Data entries
-=-=-

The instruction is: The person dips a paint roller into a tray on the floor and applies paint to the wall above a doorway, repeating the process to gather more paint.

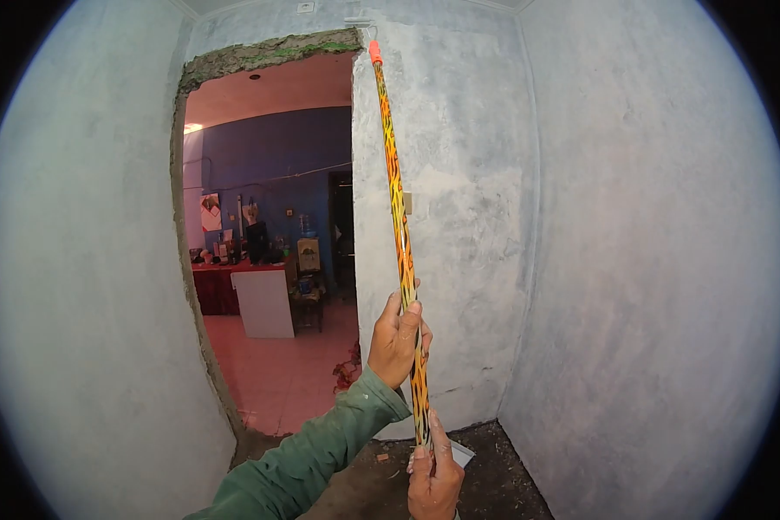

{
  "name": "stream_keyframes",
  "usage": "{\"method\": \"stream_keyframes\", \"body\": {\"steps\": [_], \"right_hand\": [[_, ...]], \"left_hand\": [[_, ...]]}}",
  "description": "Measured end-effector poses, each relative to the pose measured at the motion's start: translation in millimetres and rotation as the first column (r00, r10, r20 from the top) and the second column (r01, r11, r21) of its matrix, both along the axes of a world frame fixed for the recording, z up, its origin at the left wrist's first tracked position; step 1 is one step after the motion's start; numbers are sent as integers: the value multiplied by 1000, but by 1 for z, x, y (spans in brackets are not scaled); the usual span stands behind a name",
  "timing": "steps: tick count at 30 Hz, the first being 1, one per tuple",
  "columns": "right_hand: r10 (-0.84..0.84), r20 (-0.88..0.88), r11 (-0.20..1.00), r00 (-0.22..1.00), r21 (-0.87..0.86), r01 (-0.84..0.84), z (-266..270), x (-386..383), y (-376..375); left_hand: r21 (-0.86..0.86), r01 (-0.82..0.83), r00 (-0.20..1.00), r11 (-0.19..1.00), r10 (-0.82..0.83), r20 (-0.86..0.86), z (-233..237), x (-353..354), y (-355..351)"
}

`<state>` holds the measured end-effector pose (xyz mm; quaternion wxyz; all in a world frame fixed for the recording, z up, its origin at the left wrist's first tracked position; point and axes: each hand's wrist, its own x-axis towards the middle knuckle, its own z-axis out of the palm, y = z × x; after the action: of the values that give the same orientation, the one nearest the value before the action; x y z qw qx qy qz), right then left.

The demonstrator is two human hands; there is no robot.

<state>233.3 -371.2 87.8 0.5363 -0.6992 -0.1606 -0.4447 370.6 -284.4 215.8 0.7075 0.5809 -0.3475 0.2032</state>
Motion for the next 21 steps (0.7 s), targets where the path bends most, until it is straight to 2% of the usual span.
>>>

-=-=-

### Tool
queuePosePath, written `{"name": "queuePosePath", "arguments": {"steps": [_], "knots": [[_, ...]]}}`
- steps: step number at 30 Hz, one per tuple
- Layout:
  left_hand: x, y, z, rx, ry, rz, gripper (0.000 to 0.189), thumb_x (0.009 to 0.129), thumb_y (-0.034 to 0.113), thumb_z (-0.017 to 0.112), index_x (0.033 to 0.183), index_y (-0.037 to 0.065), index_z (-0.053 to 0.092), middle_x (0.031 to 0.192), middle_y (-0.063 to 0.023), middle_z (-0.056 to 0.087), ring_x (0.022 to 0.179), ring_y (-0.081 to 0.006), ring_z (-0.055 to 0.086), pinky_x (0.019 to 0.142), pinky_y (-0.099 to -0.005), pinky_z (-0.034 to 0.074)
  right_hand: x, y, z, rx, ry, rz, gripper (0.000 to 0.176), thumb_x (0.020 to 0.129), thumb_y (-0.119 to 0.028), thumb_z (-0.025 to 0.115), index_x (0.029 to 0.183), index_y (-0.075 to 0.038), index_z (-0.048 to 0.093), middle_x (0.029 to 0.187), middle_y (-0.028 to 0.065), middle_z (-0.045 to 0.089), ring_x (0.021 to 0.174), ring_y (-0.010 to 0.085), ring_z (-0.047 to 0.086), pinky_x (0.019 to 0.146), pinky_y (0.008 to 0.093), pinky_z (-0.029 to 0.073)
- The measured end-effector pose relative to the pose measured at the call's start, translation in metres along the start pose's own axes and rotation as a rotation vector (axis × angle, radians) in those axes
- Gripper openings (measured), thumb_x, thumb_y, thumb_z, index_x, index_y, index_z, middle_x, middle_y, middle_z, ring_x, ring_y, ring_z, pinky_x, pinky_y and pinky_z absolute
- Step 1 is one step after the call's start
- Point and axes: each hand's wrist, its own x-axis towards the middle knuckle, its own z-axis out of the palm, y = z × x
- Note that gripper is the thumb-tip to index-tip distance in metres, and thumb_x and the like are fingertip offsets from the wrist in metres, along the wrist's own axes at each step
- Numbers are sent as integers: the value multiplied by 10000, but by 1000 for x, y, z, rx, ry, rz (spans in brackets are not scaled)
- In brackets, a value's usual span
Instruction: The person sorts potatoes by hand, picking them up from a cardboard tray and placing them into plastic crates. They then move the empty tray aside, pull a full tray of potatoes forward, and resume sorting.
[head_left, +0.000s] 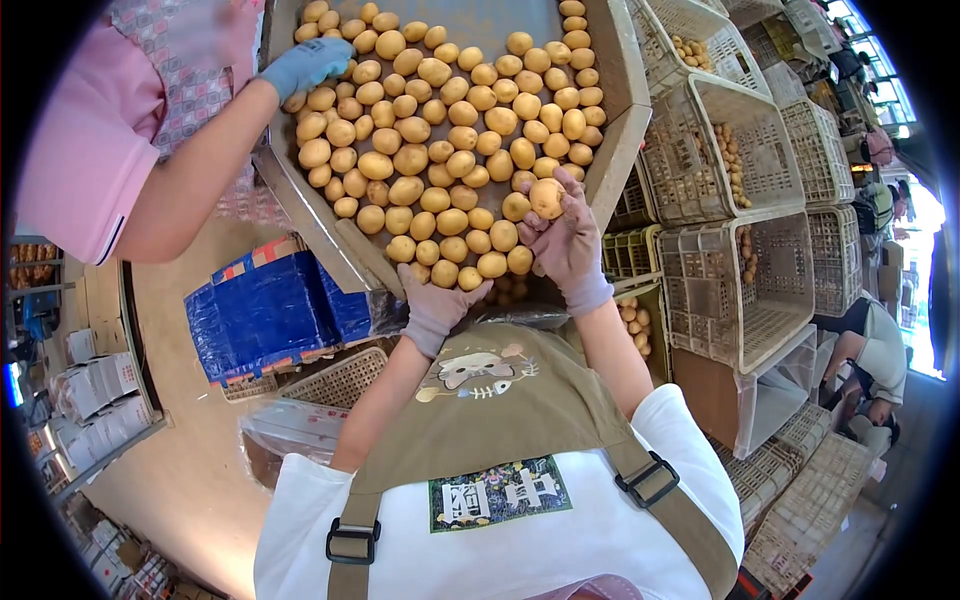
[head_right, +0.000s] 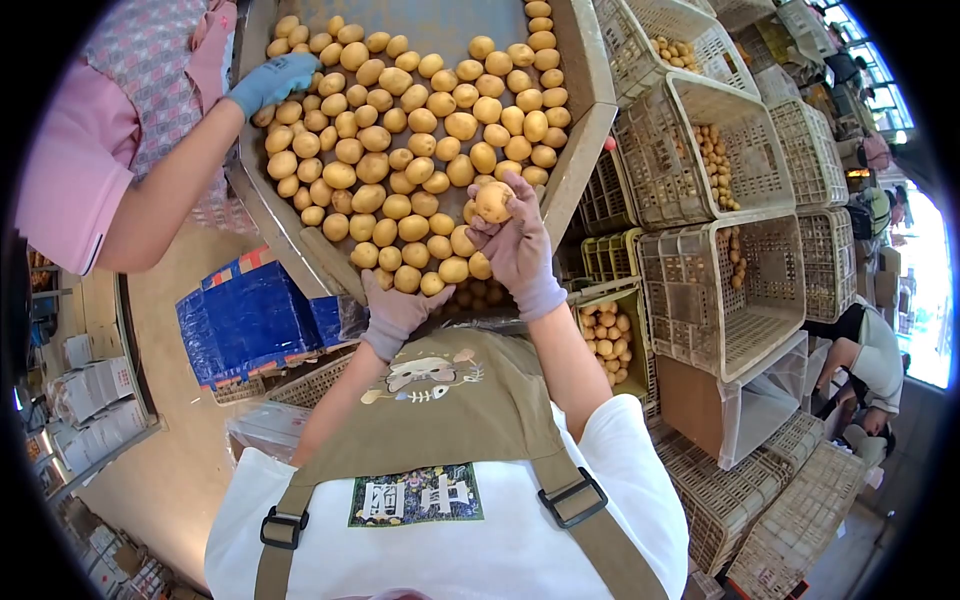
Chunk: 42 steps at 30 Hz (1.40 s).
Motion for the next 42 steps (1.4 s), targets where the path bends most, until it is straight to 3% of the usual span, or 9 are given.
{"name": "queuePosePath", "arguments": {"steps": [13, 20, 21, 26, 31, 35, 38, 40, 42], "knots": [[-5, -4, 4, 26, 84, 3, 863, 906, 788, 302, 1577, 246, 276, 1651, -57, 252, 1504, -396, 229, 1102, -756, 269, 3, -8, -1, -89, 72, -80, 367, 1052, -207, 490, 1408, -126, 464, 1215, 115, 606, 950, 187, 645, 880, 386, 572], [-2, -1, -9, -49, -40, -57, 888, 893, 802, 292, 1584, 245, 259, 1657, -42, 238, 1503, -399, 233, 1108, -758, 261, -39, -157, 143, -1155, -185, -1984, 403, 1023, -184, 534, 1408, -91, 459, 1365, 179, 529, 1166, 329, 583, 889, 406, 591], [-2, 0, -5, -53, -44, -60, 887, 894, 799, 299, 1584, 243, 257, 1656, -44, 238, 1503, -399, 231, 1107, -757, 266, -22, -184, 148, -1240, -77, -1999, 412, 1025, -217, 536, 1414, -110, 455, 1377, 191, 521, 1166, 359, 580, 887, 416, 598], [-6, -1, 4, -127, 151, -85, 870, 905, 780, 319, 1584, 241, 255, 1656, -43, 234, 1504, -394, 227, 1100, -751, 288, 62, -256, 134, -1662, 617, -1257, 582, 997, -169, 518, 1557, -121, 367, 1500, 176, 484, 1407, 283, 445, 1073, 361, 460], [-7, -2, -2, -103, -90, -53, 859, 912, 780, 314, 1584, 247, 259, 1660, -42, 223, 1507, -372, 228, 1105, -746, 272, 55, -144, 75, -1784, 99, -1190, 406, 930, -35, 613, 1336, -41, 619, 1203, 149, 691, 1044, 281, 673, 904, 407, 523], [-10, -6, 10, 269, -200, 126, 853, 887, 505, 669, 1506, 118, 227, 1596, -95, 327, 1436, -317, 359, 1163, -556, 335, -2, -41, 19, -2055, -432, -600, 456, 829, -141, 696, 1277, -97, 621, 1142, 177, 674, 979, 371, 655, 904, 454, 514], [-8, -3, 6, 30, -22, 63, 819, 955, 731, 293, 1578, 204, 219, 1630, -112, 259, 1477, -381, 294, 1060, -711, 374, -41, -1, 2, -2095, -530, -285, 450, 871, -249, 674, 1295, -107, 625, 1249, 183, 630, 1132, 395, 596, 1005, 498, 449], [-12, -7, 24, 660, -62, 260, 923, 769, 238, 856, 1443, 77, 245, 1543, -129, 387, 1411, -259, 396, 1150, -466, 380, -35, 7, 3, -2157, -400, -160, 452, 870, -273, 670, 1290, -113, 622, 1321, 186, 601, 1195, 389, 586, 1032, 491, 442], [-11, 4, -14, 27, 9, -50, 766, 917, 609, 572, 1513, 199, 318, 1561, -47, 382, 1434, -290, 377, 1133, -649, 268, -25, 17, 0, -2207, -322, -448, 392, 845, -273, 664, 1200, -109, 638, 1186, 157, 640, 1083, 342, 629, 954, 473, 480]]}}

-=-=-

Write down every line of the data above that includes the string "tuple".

> SOLUTION TO THE PROBLEM
  "timing": "steps: tick count at 30 Hz, the first being 1, one per tuple",
- steps: step number at 30 Hz, one per tuple

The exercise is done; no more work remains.